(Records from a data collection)

____________

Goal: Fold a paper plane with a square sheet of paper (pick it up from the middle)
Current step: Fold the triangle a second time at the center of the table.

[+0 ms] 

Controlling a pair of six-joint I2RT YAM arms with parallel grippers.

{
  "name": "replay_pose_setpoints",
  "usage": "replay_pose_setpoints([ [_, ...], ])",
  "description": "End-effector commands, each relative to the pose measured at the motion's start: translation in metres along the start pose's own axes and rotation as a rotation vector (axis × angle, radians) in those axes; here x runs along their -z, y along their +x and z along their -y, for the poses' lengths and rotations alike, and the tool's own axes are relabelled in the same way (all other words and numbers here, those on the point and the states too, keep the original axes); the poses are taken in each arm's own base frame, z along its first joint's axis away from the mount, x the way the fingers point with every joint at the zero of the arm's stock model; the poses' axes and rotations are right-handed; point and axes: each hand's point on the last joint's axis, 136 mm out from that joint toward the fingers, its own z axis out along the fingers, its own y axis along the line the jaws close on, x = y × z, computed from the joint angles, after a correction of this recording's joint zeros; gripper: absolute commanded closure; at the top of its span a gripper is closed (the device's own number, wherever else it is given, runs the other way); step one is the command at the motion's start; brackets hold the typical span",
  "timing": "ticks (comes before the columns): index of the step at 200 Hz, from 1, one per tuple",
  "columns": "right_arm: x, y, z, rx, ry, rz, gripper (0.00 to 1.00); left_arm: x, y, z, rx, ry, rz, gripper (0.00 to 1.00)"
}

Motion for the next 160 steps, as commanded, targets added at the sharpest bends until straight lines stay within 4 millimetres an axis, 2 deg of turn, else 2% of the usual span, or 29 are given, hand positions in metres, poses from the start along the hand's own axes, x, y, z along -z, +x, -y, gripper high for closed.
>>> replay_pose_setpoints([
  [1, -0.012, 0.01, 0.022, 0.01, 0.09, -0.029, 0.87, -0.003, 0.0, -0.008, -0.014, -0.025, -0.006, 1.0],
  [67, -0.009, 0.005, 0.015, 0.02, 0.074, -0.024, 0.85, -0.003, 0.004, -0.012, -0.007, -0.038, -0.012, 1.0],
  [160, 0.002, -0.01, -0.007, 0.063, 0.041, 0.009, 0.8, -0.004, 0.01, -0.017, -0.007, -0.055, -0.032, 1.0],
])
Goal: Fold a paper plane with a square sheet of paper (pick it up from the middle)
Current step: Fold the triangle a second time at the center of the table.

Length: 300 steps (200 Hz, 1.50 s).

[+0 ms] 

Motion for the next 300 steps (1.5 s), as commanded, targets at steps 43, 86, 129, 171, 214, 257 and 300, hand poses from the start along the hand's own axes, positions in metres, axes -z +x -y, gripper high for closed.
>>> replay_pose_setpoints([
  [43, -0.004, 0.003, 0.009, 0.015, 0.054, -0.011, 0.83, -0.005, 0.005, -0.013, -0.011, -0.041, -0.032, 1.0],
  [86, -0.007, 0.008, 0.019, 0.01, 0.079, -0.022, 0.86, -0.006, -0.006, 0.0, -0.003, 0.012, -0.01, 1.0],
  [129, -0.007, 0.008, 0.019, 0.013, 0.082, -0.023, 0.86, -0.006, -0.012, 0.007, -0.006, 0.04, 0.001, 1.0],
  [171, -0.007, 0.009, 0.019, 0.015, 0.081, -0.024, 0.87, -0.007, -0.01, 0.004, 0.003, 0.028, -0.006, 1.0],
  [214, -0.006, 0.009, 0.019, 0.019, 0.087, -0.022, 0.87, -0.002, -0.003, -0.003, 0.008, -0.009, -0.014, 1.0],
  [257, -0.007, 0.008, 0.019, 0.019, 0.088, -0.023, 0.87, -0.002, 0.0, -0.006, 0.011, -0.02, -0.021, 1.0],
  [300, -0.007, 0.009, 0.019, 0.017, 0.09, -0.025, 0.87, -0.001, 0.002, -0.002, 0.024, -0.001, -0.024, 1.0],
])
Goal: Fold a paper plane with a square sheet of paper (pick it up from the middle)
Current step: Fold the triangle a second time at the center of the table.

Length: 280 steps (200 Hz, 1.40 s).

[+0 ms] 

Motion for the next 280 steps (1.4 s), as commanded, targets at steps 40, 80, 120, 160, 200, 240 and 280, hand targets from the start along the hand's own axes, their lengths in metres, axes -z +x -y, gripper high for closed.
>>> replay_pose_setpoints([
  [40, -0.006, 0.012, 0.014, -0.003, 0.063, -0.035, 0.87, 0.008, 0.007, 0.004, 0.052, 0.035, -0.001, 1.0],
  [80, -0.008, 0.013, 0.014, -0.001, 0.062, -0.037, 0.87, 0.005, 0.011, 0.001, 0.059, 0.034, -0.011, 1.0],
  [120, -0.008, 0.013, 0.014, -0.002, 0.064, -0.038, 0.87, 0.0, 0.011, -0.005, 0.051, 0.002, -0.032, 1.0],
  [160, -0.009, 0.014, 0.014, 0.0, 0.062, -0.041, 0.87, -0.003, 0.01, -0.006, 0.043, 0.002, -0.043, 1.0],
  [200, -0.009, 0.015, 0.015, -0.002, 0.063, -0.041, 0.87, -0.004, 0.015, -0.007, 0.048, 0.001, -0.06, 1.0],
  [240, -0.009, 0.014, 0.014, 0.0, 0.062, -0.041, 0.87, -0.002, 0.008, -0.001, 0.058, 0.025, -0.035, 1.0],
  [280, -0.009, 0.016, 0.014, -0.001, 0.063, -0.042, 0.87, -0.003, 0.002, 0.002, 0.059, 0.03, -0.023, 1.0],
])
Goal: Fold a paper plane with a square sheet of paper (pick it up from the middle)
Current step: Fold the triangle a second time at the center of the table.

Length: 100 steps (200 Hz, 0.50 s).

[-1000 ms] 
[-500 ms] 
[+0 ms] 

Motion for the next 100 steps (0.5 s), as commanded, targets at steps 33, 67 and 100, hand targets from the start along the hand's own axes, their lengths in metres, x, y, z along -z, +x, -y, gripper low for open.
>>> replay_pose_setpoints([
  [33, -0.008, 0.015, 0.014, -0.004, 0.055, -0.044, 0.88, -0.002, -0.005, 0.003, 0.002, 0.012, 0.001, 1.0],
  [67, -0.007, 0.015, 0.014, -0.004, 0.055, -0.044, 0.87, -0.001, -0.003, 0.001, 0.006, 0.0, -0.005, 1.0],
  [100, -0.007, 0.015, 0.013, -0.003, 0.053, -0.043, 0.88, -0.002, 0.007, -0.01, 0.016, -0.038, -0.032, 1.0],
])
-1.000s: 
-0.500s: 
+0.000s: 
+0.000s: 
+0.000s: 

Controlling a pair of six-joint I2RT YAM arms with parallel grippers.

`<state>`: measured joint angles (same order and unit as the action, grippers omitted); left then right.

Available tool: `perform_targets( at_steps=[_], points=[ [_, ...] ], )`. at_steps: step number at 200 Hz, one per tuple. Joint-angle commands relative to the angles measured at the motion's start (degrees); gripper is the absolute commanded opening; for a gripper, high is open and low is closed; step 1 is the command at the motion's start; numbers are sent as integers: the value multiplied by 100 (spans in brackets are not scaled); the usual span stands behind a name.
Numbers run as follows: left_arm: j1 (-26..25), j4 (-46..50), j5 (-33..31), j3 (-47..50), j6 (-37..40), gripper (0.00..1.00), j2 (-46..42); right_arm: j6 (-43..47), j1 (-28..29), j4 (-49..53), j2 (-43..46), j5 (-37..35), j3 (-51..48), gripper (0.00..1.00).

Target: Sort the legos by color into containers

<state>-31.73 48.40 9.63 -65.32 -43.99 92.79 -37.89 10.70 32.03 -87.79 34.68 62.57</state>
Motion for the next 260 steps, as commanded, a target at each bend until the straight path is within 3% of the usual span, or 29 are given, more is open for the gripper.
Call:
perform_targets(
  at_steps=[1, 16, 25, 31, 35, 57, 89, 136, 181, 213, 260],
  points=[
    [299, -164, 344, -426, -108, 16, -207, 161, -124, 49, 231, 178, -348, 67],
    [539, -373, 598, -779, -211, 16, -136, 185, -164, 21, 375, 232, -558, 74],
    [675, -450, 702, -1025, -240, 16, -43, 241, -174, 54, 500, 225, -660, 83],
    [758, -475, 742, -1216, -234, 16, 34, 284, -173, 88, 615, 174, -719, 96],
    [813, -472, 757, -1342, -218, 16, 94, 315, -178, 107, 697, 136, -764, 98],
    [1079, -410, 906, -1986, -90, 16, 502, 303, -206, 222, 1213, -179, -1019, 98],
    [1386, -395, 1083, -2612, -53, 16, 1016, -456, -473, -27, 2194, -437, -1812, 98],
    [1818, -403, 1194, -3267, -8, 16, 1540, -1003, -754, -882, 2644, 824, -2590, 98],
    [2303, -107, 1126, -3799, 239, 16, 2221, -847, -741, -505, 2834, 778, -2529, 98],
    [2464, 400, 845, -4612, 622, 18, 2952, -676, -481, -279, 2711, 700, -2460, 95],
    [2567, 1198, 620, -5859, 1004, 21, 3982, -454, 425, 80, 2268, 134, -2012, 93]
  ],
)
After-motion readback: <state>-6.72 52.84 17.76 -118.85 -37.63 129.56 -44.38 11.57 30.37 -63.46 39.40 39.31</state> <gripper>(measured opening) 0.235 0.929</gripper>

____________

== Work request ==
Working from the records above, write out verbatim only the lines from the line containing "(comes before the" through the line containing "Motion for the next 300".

== Answer to this exercise ==
  "timing": "ticks (comes before the columns): index of the step at 200 Hz, from 1, one per tuple",
  "columns": "right_arm: x, y, z, rx, ry, rz, gripper (0.00 to 1.00); left_arm: x, y, z, rx, ry, rz, gripper (0.00 to 1.00)"
}

Motion for the next 160 steps, as commanded, targets added at the sharpest bends until straight lines stay within 4 millimetres an axis, 2 deg of turn, else 2% of the usual span, or 29 are given, hand positions in metres, poses from the start along the hand's own axes, x, y, z along -z, +x, -y, gripper high for closed.
>>> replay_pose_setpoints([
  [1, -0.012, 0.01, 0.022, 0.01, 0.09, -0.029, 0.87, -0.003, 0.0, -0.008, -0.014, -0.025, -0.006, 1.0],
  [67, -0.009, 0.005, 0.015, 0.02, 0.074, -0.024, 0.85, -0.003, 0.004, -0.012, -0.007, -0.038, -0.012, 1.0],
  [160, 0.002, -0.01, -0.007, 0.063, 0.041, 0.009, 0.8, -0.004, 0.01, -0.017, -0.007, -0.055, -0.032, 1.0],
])
Goal: Fold a paper plane with a square sheet of paper (pick it up from the middle)
Current step: Fold the triangle a second time at the center of the table.

Length: 300 steps (200 Hz, 1.50 s).

[+0 ms] 

Motion for the next 300 steps (1.5 s), as commanded, targets at steps 43, 86, 129, 171, 214, 257 and 300, hand poses from the start along the hand's own axes, positions in metres, axes -z +x -y, gripper high for closed.

Nothing else belongs in this output.